BACKGROUND: The Bacterial Meningitis Score accurately classifies children with cerebrospinal fluid (CSF) pleocytosis at very low risk (VLR) versus not very low risk (non-VLR) for bacterial meningitis. Most children with CSF pleocytosis detected during emergency department evaluation are hospitalized despite the high accuracy of this prediction rule and the decreasing incidence of bacterial meningitis. The lack of widespread use of this rule may contribute to unnecessary risk exposure and costs.
METHODS: This cross-sectional study included 1049 patients who, between January 2010 and May 2013, had suspicion for meningitis and underwent both a complete blood cell count and CSF studies during their emergency department evaluation. We then examined their hospitalizations to characterize exposure to drugs, radiologic studies, and the costs associated with their care to determine the safety and value repercussions of these VLR admissions. Primary outcomes include duration of antibiotics, exposure to drugs and radiology studies, safety events, and costs incurred during these VLR admissions.

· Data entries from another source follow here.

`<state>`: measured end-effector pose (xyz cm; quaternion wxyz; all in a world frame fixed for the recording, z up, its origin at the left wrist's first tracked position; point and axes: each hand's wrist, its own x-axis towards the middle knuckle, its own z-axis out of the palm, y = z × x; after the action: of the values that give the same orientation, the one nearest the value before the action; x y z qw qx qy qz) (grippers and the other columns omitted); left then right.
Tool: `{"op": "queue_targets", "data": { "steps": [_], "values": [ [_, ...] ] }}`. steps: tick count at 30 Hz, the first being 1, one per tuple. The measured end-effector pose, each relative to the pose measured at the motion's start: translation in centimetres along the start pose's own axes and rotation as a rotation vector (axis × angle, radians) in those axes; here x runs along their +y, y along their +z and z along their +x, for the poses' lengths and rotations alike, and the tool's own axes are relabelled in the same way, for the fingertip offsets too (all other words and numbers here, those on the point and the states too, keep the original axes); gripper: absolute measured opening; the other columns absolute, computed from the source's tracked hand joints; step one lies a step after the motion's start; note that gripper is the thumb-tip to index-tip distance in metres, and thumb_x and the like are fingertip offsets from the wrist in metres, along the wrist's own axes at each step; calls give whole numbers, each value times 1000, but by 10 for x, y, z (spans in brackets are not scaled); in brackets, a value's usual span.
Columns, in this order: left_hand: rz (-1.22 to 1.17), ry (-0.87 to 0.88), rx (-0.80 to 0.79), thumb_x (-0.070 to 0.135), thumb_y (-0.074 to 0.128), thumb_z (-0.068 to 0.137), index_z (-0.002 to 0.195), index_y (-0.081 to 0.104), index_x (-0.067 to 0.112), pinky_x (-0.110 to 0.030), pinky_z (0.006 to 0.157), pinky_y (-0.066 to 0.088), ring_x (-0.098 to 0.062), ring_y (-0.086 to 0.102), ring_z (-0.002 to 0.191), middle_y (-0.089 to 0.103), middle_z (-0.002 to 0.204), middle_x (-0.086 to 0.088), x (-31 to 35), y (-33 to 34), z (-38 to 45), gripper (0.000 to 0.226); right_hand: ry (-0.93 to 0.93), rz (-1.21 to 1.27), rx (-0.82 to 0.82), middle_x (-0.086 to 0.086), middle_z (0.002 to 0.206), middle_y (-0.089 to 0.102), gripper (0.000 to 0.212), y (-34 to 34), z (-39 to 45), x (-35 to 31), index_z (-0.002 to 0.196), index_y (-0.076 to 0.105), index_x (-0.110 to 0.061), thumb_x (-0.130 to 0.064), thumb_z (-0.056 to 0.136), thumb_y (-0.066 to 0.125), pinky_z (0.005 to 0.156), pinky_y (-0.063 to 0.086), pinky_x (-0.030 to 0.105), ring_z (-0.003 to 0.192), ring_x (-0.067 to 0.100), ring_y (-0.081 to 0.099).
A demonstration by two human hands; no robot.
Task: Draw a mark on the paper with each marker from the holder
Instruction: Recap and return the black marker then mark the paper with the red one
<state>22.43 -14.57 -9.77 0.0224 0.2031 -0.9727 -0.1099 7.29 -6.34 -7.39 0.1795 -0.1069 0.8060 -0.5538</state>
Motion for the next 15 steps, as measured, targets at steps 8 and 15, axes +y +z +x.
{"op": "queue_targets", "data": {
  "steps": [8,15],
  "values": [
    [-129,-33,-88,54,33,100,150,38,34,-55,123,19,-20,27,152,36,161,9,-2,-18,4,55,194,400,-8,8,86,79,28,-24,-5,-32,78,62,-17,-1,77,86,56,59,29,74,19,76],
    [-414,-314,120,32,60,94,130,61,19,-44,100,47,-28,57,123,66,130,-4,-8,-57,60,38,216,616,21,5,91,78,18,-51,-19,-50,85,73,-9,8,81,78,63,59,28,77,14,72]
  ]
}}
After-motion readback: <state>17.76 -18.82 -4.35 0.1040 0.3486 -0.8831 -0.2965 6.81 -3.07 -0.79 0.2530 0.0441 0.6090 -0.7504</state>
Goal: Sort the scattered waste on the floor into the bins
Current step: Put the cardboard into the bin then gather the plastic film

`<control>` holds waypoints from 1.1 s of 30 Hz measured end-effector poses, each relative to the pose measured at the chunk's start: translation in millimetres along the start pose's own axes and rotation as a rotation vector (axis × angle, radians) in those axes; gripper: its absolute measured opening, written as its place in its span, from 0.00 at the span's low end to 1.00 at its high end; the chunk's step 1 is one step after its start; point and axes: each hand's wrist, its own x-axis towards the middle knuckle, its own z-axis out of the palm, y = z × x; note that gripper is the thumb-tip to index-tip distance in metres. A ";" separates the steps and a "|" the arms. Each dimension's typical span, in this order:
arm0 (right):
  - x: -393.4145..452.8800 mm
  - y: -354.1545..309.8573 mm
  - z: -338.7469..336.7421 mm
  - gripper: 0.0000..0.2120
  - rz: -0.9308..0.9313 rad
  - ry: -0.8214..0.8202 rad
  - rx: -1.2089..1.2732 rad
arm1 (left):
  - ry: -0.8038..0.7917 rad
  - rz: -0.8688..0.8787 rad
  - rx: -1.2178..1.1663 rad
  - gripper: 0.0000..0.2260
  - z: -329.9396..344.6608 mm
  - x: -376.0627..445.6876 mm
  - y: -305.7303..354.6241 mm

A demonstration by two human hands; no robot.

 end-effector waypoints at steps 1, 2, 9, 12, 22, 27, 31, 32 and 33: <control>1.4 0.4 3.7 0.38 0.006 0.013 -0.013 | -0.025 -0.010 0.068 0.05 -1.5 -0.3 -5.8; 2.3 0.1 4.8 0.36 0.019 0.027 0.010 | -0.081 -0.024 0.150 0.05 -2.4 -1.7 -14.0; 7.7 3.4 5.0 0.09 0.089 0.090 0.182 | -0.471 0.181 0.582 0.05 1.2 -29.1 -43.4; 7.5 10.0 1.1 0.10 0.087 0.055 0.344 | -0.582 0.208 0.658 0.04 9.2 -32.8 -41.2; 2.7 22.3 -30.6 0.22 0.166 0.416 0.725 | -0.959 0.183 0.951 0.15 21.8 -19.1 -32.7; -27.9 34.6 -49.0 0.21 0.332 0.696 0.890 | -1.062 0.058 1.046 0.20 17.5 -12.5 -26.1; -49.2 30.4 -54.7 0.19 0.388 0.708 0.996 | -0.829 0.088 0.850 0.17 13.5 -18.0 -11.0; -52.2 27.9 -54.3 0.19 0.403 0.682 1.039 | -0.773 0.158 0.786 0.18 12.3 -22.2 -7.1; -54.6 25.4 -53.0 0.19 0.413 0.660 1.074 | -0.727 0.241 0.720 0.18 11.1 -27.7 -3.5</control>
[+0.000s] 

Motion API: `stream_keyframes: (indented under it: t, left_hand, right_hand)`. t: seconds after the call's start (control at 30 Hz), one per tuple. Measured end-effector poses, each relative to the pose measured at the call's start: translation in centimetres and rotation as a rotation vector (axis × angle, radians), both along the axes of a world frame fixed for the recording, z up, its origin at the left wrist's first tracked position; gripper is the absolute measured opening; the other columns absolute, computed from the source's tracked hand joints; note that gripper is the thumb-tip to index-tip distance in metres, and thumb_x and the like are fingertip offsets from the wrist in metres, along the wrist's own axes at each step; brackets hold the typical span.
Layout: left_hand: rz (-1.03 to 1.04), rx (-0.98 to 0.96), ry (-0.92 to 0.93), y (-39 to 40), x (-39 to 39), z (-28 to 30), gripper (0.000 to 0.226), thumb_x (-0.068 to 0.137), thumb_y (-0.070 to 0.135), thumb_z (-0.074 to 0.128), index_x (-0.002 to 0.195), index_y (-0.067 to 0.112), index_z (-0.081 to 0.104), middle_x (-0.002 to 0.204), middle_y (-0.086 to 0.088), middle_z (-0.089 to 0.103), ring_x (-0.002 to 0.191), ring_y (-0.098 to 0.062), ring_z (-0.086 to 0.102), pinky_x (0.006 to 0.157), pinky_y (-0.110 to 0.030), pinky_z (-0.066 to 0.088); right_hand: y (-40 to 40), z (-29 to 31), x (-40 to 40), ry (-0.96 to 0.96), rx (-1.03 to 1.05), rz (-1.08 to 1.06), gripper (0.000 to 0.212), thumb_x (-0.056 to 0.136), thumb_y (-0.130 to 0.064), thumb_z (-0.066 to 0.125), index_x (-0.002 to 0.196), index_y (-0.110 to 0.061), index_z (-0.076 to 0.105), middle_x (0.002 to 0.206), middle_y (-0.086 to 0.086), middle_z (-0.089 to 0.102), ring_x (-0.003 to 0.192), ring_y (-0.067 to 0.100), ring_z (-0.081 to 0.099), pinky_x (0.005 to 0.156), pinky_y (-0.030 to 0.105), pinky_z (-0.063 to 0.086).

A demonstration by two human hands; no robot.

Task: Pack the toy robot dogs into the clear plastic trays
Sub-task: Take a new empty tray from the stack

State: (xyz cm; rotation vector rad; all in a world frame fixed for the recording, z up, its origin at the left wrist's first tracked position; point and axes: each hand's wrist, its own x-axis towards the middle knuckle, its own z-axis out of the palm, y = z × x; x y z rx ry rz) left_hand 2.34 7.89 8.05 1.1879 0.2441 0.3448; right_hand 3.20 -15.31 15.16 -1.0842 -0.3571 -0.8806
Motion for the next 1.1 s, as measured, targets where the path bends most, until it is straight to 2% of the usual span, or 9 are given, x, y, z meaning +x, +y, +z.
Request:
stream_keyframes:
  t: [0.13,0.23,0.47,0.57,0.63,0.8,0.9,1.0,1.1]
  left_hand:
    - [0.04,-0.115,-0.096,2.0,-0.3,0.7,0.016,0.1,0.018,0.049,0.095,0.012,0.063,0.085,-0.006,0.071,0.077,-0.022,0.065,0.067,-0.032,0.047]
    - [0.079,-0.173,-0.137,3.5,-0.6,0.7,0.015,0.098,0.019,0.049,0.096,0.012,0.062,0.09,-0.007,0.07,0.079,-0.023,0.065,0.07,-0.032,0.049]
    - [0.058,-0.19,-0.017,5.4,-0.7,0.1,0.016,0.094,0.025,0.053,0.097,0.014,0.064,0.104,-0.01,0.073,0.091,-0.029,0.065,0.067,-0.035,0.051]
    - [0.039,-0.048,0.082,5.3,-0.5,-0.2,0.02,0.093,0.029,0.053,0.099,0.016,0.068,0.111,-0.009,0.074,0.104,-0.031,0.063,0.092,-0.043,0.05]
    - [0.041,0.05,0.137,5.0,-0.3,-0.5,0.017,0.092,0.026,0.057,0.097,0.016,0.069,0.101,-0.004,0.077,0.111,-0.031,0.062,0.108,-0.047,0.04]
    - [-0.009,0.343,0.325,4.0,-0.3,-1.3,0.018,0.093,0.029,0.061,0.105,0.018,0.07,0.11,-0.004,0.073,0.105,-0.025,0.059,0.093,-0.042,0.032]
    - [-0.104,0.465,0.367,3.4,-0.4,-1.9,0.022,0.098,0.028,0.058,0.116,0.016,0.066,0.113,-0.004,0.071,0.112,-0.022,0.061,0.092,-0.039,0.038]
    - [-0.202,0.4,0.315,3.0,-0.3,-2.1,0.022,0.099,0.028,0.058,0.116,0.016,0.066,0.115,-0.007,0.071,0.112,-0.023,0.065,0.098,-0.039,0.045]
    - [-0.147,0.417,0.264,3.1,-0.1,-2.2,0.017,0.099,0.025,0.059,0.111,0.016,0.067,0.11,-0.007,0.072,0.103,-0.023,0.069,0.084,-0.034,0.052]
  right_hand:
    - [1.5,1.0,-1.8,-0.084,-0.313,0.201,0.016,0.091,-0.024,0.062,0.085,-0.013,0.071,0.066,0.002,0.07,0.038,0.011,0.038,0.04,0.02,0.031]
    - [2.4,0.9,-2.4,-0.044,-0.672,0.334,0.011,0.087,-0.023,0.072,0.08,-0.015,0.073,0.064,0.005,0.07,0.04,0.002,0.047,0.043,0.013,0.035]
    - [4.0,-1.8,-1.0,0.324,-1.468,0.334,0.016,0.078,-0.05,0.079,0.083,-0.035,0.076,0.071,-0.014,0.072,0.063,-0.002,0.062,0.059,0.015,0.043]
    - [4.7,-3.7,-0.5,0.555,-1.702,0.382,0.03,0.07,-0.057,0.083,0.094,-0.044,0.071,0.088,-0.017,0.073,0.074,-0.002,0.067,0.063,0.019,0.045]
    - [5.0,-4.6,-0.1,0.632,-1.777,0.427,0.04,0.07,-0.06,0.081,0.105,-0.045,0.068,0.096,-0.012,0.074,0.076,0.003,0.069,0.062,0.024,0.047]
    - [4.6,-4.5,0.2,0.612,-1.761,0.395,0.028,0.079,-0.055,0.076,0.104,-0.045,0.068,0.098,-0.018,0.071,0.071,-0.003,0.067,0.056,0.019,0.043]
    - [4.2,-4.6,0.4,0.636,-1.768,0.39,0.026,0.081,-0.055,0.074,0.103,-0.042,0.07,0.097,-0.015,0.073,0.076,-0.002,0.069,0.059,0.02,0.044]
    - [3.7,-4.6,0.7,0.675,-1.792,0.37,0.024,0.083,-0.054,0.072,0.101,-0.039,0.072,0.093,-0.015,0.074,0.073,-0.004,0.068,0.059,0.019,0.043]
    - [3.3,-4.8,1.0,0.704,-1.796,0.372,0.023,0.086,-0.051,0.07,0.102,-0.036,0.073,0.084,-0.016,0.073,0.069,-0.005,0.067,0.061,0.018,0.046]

RESULTS: Twenty patients classified as VLR were admitted to the hospital. On average they received35 hours of antibiotic therapy. There was 1 adverse drug event and 1 safety event.
CONCLUSIONS: The VLR patients admitted to the hospital were exposed to risk and costs despite their low risk stratification. Systematic application of the Bacterial Meningitis Score could prevent these exposures and costs.